▶ DATA FOR REVIEW:
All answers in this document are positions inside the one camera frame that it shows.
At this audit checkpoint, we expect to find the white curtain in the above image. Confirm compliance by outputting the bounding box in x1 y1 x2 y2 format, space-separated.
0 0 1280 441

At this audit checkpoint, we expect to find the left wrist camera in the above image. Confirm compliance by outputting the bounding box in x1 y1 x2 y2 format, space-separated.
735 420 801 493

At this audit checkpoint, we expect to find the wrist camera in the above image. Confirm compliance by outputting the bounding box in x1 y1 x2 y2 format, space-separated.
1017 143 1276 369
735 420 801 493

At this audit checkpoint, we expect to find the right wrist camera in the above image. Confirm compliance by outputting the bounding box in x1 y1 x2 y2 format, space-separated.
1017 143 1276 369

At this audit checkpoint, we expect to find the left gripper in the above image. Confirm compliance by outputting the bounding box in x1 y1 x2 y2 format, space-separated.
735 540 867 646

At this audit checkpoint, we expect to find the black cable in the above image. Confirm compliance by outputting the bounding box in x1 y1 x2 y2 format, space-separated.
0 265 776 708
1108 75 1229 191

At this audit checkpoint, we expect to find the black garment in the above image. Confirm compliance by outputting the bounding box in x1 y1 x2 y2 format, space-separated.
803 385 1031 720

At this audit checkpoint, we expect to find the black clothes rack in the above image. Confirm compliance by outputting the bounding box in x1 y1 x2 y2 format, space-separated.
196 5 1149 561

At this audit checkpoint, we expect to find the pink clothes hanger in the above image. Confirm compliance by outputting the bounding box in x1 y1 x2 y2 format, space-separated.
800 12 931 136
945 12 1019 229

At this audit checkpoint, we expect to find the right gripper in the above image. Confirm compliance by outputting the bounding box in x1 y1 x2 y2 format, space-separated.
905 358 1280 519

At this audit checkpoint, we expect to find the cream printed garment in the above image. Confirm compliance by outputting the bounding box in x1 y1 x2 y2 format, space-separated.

--

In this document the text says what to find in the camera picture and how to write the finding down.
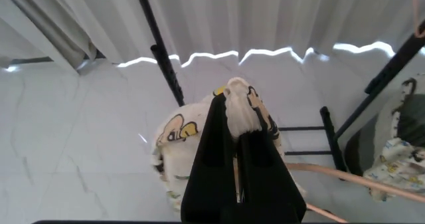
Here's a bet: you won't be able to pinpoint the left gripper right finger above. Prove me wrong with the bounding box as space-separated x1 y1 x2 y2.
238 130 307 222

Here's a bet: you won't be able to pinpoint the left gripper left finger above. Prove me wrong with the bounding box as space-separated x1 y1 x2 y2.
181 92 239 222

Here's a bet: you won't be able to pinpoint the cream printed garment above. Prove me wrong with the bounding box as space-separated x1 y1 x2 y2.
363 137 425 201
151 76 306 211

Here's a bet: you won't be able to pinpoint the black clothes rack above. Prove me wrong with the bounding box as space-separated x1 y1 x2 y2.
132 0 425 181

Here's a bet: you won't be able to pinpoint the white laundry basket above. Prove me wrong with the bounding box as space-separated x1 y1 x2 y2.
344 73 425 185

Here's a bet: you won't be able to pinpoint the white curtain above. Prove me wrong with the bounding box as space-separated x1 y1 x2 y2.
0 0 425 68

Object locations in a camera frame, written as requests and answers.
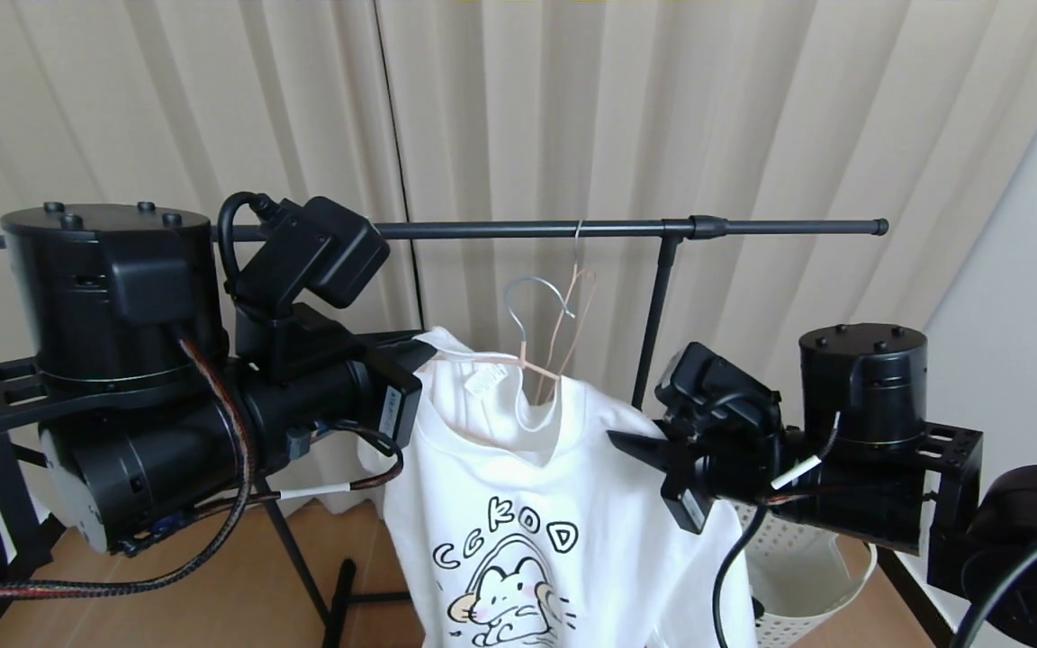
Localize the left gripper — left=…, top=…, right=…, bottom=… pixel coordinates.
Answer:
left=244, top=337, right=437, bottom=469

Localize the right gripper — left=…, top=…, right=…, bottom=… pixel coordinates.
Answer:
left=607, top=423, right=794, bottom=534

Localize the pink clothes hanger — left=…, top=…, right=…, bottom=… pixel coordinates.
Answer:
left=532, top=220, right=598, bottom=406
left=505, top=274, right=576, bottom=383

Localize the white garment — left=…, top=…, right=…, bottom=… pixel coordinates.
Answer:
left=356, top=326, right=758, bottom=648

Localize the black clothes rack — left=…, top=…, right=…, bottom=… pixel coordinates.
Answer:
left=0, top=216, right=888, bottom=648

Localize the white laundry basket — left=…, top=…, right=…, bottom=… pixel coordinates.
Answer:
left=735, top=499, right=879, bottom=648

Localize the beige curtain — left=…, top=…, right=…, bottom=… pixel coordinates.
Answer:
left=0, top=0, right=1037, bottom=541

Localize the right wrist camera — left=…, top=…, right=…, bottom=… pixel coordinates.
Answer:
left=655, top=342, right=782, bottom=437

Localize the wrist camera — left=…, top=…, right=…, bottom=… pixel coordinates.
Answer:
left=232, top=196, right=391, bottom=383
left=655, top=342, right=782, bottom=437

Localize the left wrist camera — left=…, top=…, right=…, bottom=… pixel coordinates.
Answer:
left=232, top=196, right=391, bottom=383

▶ WHAT YOU HAVE TO DO: Where the string "Localize" occurs in a line of the listing, copy the line.

▶ WRITTEN SOLUTION:
Localize the left gripper — left=…, top=…, right=…, bottom=… pixel coordinates.
Localize the right gripper — left=…, top=…, right=…, bottom=… pixel coordinates.
Localize the pink clothes hanger — left=…, top=…, right=…, bottom=… pixel coordinates.
Localize the white garment — left=…, top=…, right=…, bottom=… pixel coordinates.
Localize the black clothes rack — left=…, top=…, right=…, bottom=… pixel coordinates.
Localize the white laundry basket — left=…, top=…, right=…, bottom=… pixel coordinates.
Localize the beige curtain — left=…, top=…, right=…, bottom=… pixel coordinates.
Localize the right wrist camera — left=…, top=…, right=…, bottom=… pixel coordinates.
Localize the wrist camera — left=…, top=…, right=…, bottom=… pixel coordinates.
Localize the left wrist camera — left=…, top=…, right=…, bottom=… pixel coordinates.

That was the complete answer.